What you should do:
Nothing but the lines from the one containing "Please segment the" through the last line of the records belongs in the answer, copied exactly and with the pictures left out.

[Items from a dataset]
[Start of Attachment]

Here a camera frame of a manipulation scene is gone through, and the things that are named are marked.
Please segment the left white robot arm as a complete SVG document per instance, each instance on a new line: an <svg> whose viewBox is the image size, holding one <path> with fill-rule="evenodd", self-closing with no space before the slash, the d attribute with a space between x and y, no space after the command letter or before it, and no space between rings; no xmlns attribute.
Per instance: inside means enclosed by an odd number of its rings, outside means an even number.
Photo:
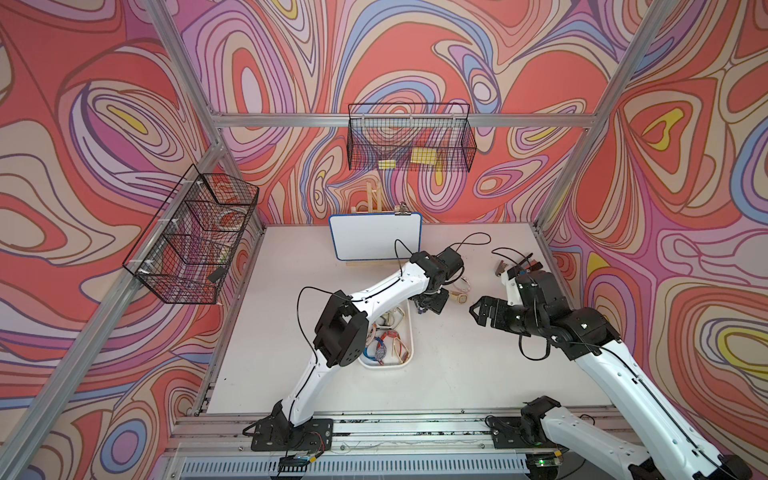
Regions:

[End of Attachment]

Response to this exercise:
Please segment the left white robot arm as a complete SVG document per instance, each instance on a new line: an <svg> whose viewBox is the image size, holding one <path> with fill-rule="evenodd", self-closing with no space before the slash, the d attribute with a space between x and y, no space after the command letter or before it, and no space between rings; no xmlns attribute.
Per instance: inside means enclosed by an odd number of its rings, outside means an even number.
Photo:
Regions:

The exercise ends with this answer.